The demand for battery storage technology continues to grow rapidly as the immediacy of climate change, sustainability and environmental considerations become ever more apparent. Transitioning to a renewable energy fuelled world is a concept that has received additional traction since 2019 and the Climate Change Committee, with most recently in 2021, at the United Nations Climate Change Conference (COP26). Significant new legislation in the UK includes the new Environment Bill and Act in 2020 and 2021 respectively. The need for cleaner energy sources is recognised and battery storage facilities form a crucial aspect of this initiative especially if the UK is to shift away from dependence on fossil-fuels and meet the Net Zero greenhouse gas emissions targets by 2050.

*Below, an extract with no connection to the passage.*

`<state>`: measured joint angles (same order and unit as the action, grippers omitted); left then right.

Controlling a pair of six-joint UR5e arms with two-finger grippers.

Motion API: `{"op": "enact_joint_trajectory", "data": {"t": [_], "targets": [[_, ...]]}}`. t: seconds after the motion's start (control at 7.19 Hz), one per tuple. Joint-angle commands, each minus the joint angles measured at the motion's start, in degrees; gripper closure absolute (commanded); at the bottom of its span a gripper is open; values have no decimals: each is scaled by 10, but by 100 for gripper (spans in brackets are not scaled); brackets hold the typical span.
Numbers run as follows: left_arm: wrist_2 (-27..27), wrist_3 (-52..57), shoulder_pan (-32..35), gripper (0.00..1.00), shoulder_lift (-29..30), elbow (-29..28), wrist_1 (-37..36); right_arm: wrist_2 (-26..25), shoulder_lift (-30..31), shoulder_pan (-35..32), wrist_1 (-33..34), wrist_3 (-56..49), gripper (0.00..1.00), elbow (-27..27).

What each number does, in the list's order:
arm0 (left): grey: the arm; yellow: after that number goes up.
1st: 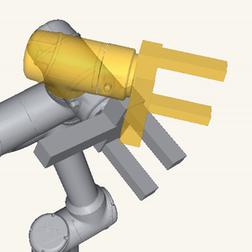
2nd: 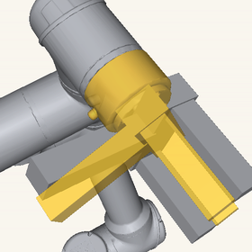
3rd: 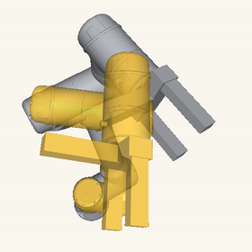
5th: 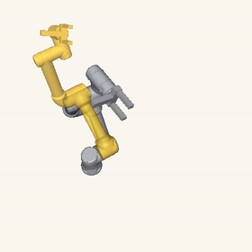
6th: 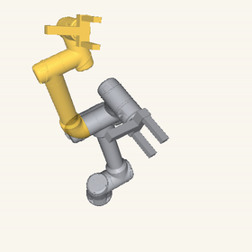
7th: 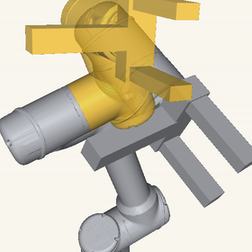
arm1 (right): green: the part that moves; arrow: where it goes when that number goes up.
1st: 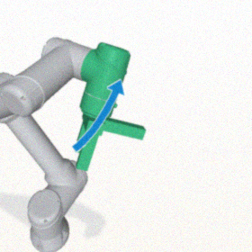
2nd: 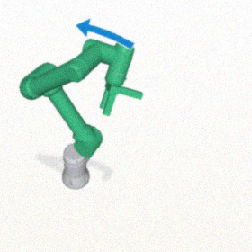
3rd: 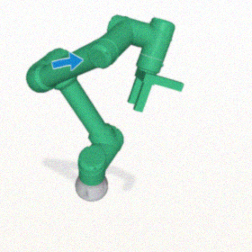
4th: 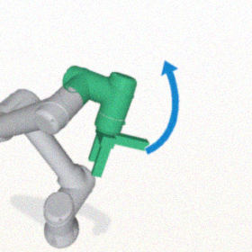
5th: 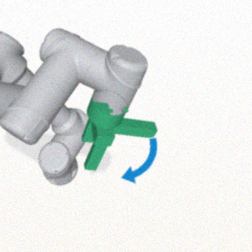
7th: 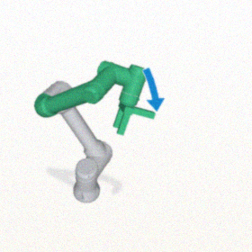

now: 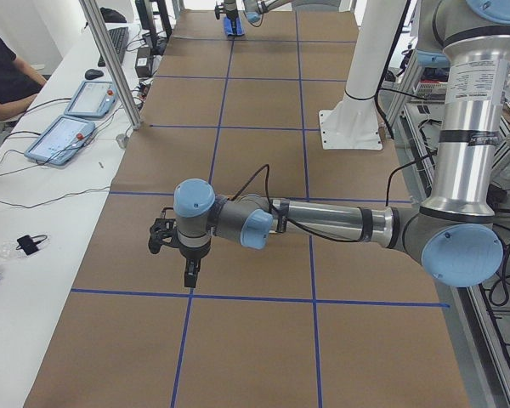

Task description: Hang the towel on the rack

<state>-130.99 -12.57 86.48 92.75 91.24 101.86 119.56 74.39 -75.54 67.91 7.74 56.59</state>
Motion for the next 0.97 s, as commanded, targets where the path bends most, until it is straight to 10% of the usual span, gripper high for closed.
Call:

The development at Upminster comprises 334 battery cabinets, alongside 23 inverter/transformers, which are controlled by a relay room. The battery storage will be connected to the existing transmission grid substation, which is owned and operated by National Grid Plc. The purpose is to aid National Grid Plc’s larger UK programme of delivering battery storage at electricity substations across the country in order to ensure that they can maintain the required levels of frequency and also balance national electricity supply and demand.

The location of the Battery storage unit within the overall curtilage of the Sub-Station site was selected on the basis of environmental criteria and following detailed discussions with National Grid. 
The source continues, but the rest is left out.